Task objective >> Every line from the one with "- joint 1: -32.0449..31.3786" to the one with "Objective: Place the", including those two, is to be copied exactly; all other lines of the entries below are left out.

Available data >>
<<<<

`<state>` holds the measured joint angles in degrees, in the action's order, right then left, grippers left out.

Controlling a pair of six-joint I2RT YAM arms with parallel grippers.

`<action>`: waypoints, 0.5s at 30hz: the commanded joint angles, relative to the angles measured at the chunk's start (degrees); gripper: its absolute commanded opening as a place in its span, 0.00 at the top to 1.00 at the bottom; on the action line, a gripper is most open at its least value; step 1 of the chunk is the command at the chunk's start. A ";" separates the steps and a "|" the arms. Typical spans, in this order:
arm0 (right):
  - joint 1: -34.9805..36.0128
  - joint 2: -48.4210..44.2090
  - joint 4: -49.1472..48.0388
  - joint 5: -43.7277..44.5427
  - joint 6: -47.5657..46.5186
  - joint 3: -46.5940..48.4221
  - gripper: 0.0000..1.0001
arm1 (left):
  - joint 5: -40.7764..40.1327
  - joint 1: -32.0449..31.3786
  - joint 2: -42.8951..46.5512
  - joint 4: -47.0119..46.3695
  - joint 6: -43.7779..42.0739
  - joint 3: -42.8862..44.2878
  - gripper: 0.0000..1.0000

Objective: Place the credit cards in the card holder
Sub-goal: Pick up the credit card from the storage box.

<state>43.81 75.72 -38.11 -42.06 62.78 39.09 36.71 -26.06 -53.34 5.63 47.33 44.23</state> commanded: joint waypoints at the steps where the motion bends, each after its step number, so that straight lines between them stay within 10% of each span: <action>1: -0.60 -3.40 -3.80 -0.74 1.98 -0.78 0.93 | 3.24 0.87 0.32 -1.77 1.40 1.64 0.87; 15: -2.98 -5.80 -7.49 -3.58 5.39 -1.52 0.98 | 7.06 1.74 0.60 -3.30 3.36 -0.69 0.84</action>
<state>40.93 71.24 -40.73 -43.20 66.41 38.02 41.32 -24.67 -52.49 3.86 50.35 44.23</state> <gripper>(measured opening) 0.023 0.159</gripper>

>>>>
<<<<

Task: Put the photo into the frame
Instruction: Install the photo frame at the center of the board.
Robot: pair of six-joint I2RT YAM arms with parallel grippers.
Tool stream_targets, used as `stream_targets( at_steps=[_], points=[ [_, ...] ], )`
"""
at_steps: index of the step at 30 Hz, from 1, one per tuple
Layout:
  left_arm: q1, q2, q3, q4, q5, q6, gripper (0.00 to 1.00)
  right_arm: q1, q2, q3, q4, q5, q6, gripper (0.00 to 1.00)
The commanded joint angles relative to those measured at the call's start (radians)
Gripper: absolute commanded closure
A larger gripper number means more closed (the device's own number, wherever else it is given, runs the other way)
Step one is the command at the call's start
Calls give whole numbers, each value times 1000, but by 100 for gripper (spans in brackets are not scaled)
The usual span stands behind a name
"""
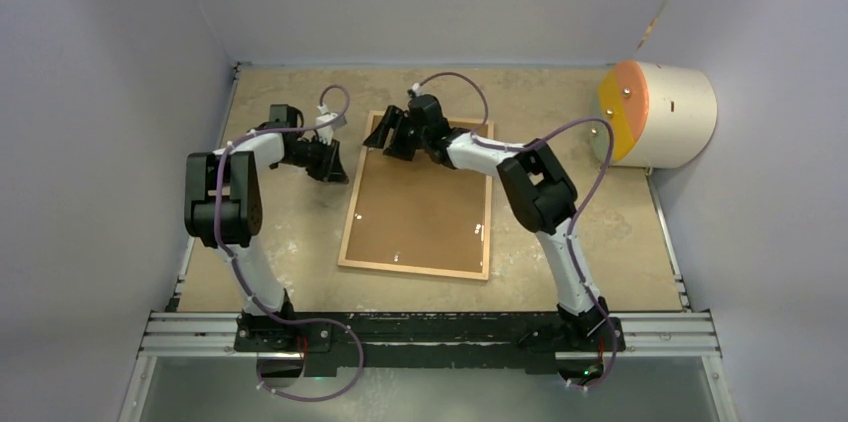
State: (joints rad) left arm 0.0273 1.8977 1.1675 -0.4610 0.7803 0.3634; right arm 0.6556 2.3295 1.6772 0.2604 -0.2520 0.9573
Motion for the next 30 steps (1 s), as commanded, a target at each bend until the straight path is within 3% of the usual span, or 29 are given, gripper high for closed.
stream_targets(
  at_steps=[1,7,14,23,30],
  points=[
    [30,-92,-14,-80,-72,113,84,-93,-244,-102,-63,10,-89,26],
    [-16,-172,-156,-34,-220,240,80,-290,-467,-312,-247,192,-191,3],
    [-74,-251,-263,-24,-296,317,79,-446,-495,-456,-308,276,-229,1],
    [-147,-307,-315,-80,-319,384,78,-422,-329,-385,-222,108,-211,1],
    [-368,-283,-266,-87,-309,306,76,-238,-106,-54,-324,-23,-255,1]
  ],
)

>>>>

Completed task >>
  - joint 1: -32.0449..31.3786
  - joint 2: -42.8951..46.5512
  - joint 4: -47.0119..46.3695
  - joint 6: -43.7779..42.0739
  - joint 3: -42.8862..44.2878
  - gripper: 0.0000..1.0000

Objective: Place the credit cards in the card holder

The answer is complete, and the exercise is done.